NHERF-2 is a scaffold protein that connects plasma membrane proteins with members of the ezrin/moesin/radixin family and thereby helps to link them to the actin cytoskeleton and to regulate their surface expression. It is necessary for cAMP-mediated phosphorylation and inhibition of SLC9A3. In addition, it may also act as scaffold protein in the nucleus.

== Function ==

This regulatory protein (factor) interacts with a sodium/hydrogen exchanger NHE3 (SLC9A3) in the brush border membrane of the proximal tubule, small intestine, and colon that plays a major role in transepithelial sodium absorption.
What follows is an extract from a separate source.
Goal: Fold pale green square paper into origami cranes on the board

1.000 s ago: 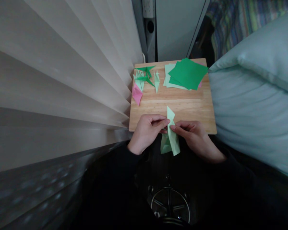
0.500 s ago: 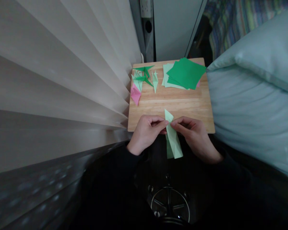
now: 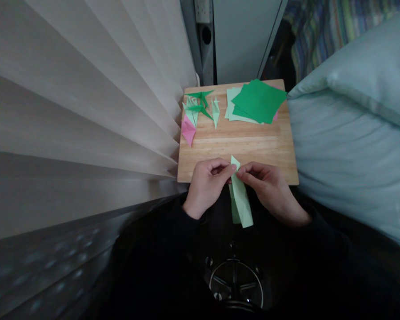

SLC9A3R2, as well as SLC9A3R1 and protein kinase A phosphorylation, may play a role in NHE3 regulation.

==Interactions==
Sodium-hydrogen exchange regulatory cofactor 2 has been shown to interact with SGK, Actinin alpha 4, Parathyroid hormone receptor 1, Phosphoinositide-dependent kinase-1, EZR, PODXL, Cystic fibrosis transmembrane conductance regulator and PLCB3.